Work in special conditions

The challenge, as always when working with new generations of batteries, is operating in glove boxes filled with argon. All laboratory work, such as weighing, injection, assembly, and battery mounting, is carried out using three gloves worn simultaneously. The thick rubber glove acts as a barrier to the atmosphere, maintaining the purity of the gas inside the chamber. The inner latex glove protects the rubber glove from contamination, as replacing the rubber glove is difficult. The outer cotton glove is used for hygiene reasons, as many people work in the chamber, and the rubber gloves are difficult to clean.

All tools, containers, and reagents must be carefully and thoroughly pumped before entering the glove box - non-porous materials for an hour, and porous ones (e.g., special wipes) for an entire night. This is to prevent the lithium from contamination by oxygen, nitrogen, or moisture present in the air, as moisture is found on all objects exposed to the atmosphere. However, this results in much slower work, teaching the importance of systematic approach, good planning, and attention to detail - nothing can be forgotten when placing equipment inside.

Nothing can be dropped, and none of the thousands of syringes used to measure the electrolyte can leak, as there is no way to wipe it off - there are few wipes available, and they are pumped for many hours, as moisture in their pores is harmful to the atmosphere within the battery. Cleaning and sweeping are also more difficult, as movement in the glove box is severely limited. Therefore, laboratory work takes longer than in a typical lab, partly due to the required caution and careful handling.

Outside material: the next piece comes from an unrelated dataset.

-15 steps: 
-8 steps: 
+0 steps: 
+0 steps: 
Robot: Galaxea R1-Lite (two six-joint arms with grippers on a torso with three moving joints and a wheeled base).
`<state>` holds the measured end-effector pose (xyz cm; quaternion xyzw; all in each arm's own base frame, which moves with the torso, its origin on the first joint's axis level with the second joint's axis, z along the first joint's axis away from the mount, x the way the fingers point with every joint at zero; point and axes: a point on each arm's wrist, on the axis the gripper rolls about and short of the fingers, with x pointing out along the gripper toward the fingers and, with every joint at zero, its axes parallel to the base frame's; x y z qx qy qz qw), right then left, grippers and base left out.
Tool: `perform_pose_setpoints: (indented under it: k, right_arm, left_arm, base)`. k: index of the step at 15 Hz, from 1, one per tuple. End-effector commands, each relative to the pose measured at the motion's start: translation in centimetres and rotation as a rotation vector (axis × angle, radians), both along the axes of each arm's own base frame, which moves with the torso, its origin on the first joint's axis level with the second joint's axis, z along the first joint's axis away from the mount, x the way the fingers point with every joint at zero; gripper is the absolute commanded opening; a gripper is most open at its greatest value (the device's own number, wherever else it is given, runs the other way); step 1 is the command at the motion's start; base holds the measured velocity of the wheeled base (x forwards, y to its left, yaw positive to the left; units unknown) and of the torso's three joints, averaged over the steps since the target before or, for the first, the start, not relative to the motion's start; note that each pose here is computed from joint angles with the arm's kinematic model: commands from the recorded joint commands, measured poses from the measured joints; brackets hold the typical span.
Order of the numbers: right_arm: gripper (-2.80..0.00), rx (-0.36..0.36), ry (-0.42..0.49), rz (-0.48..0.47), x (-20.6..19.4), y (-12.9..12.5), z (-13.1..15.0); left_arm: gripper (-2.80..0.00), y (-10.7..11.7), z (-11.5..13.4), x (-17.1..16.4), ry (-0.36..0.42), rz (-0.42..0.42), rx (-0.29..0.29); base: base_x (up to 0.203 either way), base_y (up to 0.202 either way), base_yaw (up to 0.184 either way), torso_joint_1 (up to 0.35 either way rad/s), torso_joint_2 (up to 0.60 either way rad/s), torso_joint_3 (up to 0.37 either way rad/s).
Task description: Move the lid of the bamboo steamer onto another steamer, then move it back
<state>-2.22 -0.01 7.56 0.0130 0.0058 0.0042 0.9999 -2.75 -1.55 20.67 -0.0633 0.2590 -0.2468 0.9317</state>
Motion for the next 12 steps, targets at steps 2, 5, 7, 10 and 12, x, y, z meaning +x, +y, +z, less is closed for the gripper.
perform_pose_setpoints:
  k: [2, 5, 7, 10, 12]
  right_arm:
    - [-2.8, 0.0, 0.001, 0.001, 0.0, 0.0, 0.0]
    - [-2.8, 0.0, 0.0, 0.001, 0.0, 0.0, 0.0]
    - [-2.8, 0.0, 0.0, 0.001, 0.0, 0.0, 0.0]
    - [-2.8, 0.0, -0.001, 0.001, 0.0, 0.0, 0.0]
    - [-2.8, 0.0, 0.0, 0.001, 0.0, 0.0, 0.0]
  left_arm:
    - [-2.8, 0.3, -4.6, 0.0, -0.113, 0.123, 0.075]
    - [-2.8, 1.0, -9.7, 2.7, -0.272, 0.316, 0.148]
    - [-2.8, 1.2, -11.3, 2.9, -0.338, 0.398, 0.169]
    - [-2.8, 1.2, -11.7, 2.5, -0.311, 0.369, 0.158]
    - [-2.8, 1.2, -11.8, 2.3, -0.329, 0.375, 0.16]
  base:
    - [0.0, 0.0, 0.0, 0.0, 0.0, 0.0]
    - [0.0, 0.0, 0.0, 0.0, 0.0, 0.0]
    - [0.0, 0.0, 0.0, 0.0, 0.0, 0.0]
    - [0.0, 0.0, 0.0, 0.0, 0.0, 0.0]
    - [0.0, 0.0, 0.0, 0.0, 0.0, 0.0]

International research team

The ANGeLiC project brings together partners from all over Europe, concentrating on development of new battery technology. Apart from the Warsaw University of Technology and project coordinator - CIVITTA Foundation, the team comprises leading research institutes: Centre for Advanced Materials Application from Slovakia, Fraunhofer Institute for Ceramic Technologies and Systems from Germany, J. Heyrovský Institute of Physical Chemistry from the Czech Republic and French National Centre for Scientific Research, CNRS, with partner units Université Savoie Mont Blanc and Grenoble INP from France. The consortium also includes universities: Imperial College London and University College London from Great Britain, The Basque Centre for Macromolecular Design and Engineering from Spain, Technion – Israel Institute of Technology and industrial leader Avesta Battery and Energy Engineering from Belgium, specialising in battery production and commercialization.